Closer congregou um texto engenhoso, um elenco adequado e um
timoneiro experiente, três atributos primordiais para o sucesso de um filme
numa perspetiva clássica, herdada do teatro. O realizador Mike Nichols levava
já anos de análise dos meandros das relações humanas, tendo inaugurado a
carreira em 1966 com a herculeana tarefa de dirigir Elizabeth Taylor e Richard
Burton, o casal mais volátil da história de Hollywood, na transposição da peça
Who’s Afraid Of Virginia Woolf?, sobre um matrimónio entorpecido pelo consumo
constante de álcool. Clive Owen, como um dermatologista manipulativo, Julia
Roberts, como uma fotógrafa deprimida, Jude Law, como um escritor cobarde, e
Natalie Portman, como uma stripper à deriva, constroem os papéis com um
discernimento profundo do seu alcance. E o argumento fez esses estereótipos
colidir de forma a expor as suas vulnerabilidades, que estão cobertas por
diálogos cheios de falsidade e arrogância.
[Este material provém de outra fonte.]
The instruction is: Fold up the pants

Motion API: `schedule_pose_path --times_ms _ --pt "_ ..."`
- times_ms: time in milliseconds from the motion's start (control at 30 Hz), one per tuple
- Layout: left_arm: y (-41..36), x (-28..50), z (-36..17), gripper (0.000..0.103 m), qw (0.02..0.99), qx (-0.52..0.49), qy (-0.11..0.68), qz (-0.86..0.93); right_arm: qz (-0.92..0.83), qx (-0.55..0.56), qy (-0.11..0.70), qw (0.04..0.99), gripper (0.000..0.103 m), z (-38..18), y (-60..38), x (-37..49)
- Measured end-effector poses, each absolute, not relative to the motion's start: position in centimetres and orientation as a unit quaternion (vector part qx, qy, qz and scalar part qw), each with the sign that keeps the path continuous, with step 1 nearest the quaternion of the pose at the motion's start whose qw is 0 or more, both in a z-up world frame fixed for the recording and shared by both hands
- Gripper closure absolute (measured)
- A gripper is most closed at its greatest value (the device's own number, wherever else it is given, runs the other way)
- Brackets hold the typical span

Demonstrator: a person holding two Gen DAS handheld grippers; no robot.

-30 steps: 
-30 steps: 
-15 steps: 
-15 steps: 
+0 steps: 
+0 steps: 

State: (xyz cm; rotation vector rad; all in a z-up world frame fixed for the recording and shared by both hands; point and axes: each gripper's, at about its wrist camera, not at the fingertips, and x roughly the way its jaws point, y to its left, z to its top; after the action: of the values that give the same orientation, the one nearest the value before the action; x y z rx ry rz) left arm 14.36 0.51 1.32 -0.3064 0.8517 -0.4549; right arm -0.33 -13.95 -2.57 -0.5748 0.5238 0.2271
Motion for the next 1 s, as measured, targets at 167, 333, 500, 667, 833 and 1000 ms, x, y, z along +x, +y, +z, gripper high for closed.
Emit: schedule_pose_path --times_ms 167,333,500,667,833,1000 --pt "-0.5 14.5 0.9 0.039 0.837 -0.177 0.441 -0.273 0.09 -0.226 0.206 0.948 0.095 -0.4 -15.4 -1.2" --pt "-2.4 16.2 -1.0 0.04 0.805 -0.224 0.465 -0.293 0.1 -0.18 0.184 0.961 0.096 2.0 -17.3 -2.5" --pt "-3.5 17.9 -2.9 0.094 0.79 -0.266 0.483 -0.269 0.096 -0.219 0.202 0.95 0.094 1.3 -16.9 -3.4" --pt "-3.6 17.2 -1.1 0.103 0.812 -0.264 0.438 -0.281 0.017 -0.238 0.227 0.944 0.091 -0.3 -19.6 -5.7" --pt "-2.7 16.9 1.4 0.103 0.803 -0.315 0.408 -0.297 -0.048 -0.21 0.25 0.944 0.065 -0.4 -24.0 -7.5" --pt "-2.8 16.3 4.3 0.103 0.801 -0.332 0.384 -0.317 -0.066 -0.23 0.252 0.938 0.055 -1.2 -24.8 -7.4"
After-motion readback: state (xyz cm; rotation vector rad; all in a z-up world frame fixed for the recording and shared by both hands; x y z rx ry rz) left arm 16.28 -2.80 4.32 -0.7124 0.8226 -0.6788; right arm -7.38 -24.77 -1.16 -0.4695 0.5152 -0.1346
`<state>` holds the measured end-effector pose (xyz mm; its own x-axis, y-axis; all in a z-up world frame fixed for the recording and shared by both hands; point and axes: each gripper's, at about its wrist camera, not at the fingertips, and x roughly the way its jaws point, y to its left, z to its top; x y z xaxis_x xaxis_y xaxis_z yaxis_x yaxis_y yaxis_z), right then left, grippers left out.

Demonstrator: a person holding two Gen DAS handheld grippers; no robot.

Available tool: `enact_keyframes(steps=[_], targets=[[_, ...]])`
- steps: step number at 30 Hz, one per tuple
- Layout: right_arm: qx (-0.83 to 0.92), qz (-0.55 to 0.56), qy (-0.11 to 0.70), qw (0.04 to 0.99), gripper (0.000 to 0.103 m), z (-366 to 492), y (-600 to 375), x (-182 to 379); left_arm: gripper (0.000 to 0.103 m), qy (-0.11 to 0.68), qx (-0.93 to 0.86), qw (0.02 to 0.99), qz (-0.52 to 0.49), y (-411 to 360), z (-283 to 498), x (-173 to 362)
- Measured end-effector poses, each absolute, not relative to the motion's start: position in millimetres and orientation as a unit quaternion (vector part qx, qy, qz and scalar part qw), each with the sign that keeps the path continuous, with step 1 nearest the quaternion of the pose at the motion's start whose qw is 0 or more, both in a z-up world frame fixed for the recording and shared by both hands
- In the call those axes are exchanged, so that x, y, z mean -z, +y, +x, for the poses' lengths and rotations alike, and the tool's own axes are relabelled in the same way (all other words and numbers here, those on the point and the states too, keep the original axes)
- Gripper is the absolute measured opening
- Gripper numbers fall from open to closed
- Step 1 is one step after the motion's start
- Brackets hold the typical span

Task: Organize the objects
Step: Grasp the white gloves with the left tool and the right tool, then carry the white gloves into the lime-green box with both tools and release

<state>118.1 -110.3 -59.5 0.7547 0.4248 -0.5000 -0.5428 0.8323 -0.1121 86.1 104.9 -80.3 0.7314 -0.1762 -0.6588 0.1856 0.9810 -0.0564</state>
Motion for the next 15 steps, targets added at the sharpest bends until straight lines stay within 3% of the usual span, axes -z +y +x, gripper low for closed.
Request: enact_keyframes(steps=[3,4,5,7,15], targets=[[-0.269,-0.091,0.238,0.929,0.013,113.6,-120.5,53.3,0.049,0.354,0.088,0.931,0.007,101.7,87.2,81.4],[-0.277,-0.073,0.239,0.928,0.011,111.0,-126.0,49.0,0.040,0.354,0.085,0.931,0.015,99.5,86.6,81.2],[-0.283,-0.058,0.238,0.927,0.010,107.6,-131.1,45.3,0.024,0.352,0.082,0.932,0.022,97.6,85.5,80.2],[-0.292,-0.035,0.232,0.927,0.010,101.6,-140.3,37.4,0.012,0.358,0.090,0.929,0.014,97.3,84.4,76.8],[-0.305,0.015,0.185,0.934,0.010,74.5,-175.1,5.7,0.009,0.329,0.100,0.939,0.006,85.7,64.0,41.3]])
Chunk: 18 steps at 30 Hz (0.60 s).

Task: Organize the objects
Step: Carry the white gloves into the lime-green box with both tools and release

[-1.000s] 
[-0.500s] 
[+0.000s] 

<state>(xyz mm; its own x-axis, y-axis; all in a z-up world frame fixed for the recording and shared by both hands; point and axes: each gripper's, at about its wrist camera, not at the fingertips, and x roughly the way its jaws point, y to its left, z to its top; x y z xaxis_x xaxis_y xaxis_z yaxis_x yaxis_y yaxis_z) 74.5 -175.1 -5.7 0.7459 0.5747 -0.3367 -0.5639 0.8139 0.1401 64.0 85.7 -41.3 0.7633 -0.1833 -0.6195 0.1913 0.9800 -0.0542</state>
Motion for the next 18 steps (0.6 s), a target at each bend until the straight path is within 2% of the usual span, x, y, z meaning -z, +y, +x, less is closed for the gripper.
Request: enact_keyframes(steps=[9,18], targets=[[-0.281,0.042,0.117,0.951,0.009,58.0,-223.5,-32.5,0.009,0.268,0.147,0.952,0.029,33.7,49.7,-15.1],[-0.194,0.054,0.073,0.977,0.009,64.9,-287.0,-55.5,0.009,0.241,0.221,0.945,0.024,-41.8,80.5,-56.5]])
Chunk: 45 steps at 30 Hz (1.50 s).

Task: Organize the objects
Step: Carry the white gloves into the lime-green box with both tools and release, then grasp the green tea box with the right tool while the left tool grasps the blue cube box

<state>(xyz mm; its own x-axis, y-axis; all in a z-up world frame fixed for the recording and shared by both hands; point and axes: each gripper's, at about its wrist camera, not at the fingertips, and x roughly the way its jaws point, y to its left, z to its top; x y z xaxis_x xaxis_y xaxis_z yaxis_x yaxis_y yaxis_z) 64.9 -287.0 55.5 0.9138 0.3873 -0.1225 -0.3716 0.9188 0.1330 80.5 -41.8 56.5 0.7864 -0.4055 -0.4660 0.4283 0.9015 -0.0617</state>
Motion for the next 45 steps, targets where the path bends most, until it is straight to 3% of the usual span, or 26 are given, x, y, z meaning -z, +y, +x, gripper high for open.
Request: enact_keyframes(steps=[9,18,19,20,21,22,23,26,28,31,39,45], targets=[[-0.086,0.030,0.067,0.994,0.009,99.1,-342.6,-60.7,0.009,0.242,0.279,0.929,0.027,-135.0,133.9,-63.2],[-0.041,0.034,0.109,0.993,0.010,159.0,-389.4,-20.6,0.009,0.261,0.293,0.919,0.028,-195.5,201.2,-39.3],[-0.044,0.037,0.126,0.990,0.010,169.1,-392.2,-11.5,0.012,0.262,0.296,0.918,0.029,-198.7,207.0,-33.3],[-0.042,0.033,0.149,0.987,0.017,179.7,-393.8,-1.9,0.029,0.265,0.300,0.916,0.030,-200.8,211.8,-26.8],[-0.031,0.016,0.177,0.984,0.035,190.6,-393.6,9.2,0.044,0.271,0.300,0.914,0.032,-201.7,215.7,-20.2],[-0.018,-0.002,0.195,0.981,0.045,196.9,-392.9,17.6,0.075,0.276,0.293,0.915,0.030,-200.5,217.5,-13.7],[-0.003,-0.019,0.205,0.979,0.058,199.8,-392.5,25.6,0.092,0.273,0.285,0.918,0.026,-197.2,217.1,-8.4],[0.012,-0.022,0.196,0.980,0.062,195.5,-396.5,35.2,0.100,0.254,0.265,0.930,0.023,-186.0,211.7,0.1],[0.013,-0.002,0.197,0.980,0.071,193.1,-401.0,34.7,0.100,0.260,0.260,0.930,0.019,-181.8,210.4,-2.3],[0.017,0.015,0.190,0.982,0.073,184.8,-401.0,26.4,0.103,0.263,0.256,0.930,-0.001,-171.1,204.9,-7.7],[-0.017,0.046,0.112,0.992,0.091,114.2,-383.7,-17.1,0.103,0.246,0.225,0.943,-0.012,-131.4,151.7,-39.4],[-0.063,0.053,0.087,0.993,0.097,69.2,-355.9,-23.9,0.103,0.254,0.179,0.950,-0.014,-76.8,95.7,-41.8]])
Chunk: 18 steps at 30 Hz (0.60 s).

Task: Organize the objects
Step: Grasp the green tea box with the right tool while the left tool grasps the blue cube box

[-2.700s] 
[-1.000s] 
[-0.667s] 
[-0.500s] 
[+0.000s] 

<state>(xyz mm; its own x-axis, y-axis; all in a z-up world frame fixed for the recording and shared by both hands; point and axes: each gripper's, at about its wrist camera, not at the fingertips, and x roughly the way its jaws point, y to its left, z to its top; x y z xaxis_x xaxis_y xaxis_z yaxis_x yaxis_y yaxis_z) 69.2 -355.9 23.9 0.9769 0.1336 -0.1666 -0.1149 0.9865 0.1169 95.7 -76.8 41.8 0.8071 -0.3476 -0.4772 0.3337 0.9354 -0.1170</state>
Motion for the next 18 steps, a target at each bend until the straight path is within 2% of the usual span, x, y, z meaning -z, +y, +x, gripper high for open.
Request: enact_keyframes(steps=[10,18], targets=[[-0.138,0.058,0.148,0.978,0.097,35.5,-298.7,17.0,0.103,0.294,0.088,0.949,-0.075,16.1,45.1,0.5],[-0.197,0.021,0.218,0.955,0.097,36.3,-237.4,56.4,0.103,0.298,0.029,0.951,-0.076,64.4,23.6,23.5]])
A genialidade de Closer reside na sua momentaneidade. Ao
focar-se apenas nos pontos de viragem nas uniões e desuniões, encontros e
desencontros dessas quatro pessoas, abrem-se valas de interrogações nos
períodos intermédios. Vemo-los a confrontarem-se, revelarem-se, agredirem-se e
abandonarem-se uns aos outros vezes sem conta, mas e os anos pelo meio durante
os quais enganaram os parceiros dia após dia? Quando estavam juntos, faziam os
seus programinhas ou iam para a cama, quantas mentiras contaram? Quando não
estavam juntos, quantas vezes foram infiéis premeditadamente e depois voltaram
para casa e perpetuaram a sua falta de honestidade? Essa intimidade amorfa é
considerada pornográfica, não a vemos, ficamos apenas com as roturas, cujas
conclusões revelam sempre o valor real das relações, mesmo quando as palavras não
condizem com os acontecimentos. Por causa desses vazios, cada cena ganha uma
força própria. Menos é mais.
Os filtros na linguagem vão desaparecendo. Os insultos e as
avaliações de caráter tornam-se brutais, frequentes e reveladores. À medida que
a convivência se vai prolongando, mais fácil fica adivinhar o que fere o outro
lado numa discussão. Apenas quando Dan (Law) conhece Alice (Portman) há
vestígios de inocência e de desprendimento, e até aí diria que são unilaterais,
pois no fim percebemos que a jovem americana perpetuou a maior farsa da
história, ao assumir outra identidade durante a sua passagem pelo Reino Unido.
Cada espetador terá a sua interpretação sobre quem é a maior vítima das
circunstâncias; eu acredito que seja Dan, porque se deixa levar por
ingenuidades quando tem de tomar decisões e perde ambas as mulheres, uma para
outro homem, a outra… nunca chegou a tê-la. Quanto ao elo mais nocivo, nem me
aventuro a argumentar. É irónico que um filme sobre disfuncionalidades consiga
ser tão esclarecedor. “Have
you ever seen a human heart? It looks like a fist wrapped in blood.”